Cordelia smiled. She was really quite pretty when she smiled. “It’s well, then. Let’s go in. We’re being looked at. Hold my arm, child!”

Susan clasped her aunt’s powdered arm. They entered the room side by side, their dresses rustling, the sapphire pendant on the swell of Susan’s breast flashing, and many there were who remarked upon how alike they looked, and how well pleased poor old Pat Delgado would have been with them.

9

Roland was seated near the head of the center table, between Hash Renfrew (a rancher even bigger and blockier than Lengyll) and Thorin’s rather morose sister, Coral. Renfrew had been handy with the punch; now, as the soup was brought to table, he set about proving himself equally adept with the ale.

He talked about the fishing trade (“not what it useter be, boy, although it’s less muties they pull up in their nets these days, ’ that’s a blessin”), the farming trade (“folks round here can grow most anythin, long’s it’s corn or beans”), and finally about those things clearly closest to his heart: horsin, coursin, and ranchin. Those businesses went on as always, aye, so they did, although times had been hard in the grass-and-sea-coast Baronies for forty year or more.

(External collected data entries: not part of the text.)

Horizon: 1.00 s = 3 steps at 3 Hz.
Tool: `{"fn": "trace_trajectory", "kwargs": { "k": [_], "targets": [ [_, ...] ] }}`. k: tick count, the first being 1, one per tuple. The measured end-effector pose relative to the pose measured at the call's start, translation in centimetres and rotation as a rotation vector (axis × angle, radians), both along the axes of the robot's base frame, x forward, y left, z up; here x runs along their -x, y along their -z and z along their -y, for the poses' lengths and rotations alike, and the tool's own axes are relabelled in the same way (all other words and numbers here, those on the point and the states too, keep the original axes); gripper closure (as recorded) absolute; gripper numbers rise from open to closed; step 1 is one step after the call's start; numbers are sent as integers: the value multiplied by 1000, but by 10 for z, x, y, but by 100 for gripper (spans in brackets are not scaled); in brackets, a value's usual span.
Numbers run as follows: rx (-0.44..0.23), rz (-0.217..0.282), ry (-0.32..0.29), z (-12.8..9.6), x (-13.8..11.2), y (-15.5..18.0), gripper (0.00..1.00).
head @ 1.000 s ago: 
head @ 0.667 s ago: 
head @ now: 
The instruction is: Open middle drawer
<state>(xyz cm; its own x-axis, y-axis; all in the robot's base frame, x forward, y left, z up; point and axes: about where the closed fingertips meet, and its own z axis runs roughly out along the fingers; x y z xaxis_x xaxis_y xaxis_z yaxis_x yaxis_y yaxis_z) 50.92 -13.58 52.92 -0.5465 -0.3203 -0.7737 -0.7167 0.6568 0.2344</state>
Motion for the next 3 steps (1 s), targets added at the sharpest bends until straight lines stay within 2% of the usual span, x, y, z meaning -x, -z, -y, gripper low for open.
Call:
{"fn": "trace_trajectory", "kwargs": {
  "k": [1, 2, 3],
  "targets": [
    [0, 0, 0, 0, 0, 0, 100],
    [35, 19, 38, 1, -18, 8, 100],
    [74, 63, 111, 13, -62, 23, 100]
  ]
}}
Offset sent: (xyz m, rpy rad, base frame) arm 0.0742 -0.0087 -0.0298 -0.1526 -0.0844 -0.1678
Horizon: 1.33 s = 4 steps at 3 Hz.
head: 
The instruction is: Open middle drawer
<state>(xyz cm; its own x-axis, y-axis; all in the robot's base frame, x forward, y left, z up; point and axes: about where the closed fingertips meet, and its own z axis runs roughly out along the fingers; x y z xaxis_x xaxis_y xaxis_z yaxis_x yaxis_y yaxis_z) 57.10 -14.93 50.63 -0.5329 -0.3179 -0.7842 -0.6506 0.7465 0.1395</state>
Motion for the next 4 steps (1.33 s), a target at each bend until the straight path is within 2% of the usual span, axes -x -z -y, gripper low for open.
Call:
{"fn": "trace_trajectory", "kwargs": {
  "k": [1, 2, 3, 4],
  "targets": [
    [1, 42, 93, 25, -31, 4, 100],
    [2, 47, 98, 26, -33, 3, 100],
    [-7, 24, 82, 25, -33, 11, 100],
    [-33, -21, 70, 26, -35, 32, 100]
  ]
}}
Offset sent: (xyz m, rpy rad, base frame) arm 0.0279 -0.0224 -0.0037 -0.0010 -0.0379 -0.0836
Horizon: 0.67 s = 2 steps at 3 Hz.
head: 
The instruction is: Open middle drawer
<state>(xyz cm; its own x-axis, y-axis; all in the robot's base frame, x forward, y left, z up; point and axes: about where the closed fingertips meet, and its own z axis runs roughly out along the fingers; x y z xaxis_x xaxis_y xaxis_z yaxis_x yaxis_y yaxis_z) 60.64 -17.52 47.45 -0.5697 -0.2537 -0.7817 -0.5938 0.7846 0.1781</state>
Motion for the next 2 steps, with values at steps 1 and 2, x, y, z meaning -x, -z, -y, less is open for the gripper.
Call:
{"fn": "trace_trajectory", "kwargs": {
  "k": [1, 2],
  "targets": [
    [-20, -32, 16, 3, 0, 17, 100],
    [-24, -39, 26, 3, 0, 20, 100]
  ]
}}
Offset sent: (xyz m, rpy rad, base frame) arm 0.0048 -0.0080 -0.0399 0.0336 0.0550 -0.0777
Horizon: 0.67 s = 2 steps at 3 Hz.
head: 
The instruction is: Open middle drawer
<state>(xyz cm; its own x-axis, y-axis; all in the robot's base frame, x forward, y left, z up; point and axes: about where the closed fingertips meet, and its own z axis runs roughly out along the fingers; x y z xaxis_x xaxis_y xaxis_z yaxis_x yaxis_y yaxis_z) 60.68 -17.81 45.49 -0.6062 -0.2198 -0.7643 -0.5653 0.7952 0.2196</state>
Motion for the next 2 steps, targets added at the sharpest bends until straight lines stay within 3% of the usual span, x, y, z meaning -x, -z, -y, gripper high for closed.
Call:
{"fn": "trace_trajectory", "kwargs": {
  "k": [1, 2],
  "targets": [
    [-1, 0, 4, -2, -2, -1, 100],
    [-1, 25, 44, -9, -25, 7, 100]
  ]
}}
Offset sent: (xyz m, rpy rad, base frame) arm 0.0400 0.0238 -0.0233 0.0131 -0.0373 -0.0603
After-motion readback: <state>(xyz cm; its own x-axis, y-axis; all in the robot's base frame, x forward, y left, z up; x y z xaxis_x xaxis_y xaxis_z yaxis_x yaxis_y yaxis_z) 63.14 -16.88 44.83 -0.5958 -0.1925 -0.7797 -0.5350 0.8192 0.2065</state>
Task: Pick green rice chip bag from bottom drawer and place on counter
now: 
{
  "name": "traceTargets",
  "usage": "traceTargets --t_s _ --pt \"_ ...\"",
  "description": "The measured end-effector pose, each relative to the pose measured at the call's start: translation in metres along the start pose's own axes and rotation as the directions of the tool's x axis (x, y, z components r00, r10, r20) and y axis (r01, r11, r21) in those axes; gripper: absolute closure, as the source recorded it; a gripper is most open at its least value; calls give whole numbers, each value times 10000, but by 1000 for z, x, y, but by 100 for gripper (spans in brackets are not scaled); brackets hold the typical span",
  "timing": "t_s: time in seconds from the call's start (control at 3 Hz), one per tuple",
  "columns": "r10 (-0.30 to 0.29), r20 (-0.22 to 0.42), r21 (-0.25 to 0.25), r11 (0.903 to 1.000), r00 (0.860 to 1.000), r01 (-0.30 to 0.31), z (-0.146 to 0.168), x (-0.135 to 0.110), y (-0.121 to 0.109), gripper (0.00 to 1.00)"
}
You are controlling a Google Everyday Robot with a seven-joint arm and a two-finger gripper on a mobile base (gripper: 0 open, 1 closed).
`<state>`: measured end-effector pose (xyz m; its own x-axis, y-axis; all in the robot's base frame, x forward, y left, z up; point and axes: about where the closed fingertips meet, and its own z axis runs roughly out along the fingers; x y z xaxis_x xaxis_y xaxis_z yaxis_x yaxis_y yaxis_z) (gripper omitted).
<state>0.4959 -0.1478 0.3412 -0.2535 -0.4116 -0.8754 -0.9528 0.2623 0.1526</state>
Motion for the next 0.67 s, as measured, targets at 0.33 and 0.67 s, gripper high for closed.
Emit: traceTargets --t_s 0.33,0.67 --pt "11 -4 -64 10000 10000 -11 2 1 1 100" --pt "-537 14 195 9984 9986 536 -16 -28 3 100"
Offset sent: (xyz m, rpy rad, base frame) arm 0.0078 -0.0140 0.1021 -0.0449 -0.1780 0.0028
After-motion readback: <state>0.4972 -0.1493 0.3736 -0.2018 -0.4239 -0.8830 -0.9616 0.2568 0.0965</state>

Weren’t the bloodlines clarifying? Roland asked. For they had begun to do so where he came from.

Aye, Renfrew agreed, ignoring his potato soup and gobbling barbecued beef-strips instead. These he scooped up with a bare hand and washed down with more ale. Aye, young master, bloodlines was clarifying wonderful well, indeed they were, three colts out of every five were threaded stock-in thoroughbred as well as common lines, kennit-and the fourth could be kept and worked if not bred. Only one in five these days born with extra legs or extra eyes or its guts on the outside, and that was good. But the birthrates were way down, so they were; the stallions had as much ram as ever in their ramrods, it seemed, but not as much powder and ball.